# Technical Document Extraction: TabArena Benchmark Analysis
## 1. Document Header
* **Title:** TabArena Benchmark: Model Performance vs. Efficiency
* **Primary Language:** English
## 2. Chart Overview
The image is a scatter plot visualizing the relationship between model training efficiency and performance. It utilizes a logarithmic scale for the x-axis and a linear scale for the y-axis, with a color-coded gradient representing a third dimension of data.
### Axis Definitions
* **X-Axis (Horizontal):** Training Time (seconds) [Log Scale]
* **Range:** $10^0$ (1) to $10^5$ (100,000) seconds.
* **Major Markers:** $10^1$, $10^2$, $10^3$, $10^4$, $10^5$.

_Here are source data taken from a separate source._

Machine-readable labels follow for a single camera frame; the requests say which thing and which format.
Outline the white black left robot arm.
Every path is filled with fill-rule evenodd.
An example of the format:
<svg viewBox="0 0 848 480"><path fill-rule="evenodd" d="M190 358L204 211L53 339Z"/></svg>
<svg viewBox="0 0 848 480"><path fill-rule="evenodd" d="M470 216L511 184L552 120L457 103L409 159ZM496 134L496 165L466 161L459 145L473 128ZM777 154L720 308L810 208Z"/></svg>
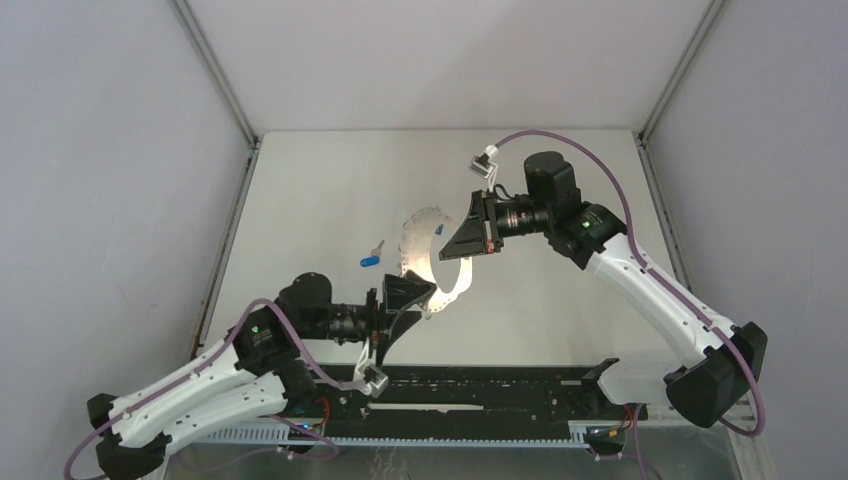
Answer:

* **Y-Axis (Vertical):** Win Rate (0.0 - 1.0)
* **Range:** 0.0 to 1.0.
* **Major Markers:** 0.0, 0.2, 0.4, 0.6, 0.8, 1.0.
### Legend (Color Bar)
* **Label:** Win Rate Strength
* **Spatial Placement:** Located on the far right of the chart.
* **Scale:** 0.1 to 0.8+ (Gradient from dark purple to bright yellow).
* **Purple (~0.1):** Low Win Rate Strength.
* **Teal/Green (~0.5):** Moderate Win Rate Strength.
* **Yellow (~0.8+):** High Win Rate Strength.
---
## 3. Component Isolation & Data Extraction
### Region A: Top-Performing Models (The "Frontier")
This region contains the models with the highest Win Rates.
* **RAN(Ours):**
* **Visual Marker:** A red star with a black outline.
* **Position:** Approximately $x = 1.8 \times 10^3$ seconds; $y = 1.0$.
* **Trend:** This is the absolute peak of the chart, representing the highest performance (1.0 Win Rate) at a moderate training time.
* **AutoGluon:**
* **Visual Marker:** Yellow dot.
* **Position:** Approximately $x = 4 \times 10^3$ seconds; $y \approx 0.88$.
* **RealTabPFN:**
* **Visual Marker:** Yellow dot.
* **Position:** Approximately $x = 2 \times 10^4$ seconds; $y \approx 0.86$.
### Region B: Main Scatter Distribution
* **Trend Analysis:** There is a general upward-sloping trend where increased training time correlates with a higher Win Rate, though the variance increases significantly after $10^3$ seconds.
* **Low Efficiency/Low Performance (Bottom Left):** Points are dark purple/blue, clustered between $10^0$ and $10^1$ seconds with Win Rates below 0.3.
* **High Efficiency/Moderate Performance (Middle):** A cluster of teal/green points exists between $10^1$ and $10^3$ seconds, with Win Rates ranging from 0.4 to 0.6.
* **High Training Time/High Variance (Right):** Between $10^4$ and $10^5$ seconds, points are spread widely from $y = 0.1$ to $y = 0.8$, indicating that high training time does not always guarantee high performance for all models.
---
## 4. Key Findings and Data Points
Based on the visual evidence:
| Model Label | Approx. Training Time (s) | Win Rate | Color/Strength |
| :--- | :--- | :--- | :--- |
| **RAN(Ours)** | ~1,800 | **1.0** | Red Star (N/A on scale) |
| **AutoGluon** | ~4,000 | ~0.88 | Yellow (High) |
| **RealTabPFN** | ~20,000 | ~0.86 | Yellow (High) |
| Unlabeled High Performer | ~60 | ~0.81 | Light Green/Yellow |
| Unlabeled Low Performer | ~2 | ~0.04 | Dark Purple (Low) |
## 5. Summary of Visual Logic
The chart demonstrates that **RAN(Ours)** achieves a perfect win rate (1.0) while requiring significantly less training time than other high-performing models like RealTabPFN. It sits at the "top-left" of the high-performance cluster, indicating superior efficiency-to-performance ratio compared to the industry standards shown (AutoGluon and RealTabPFN).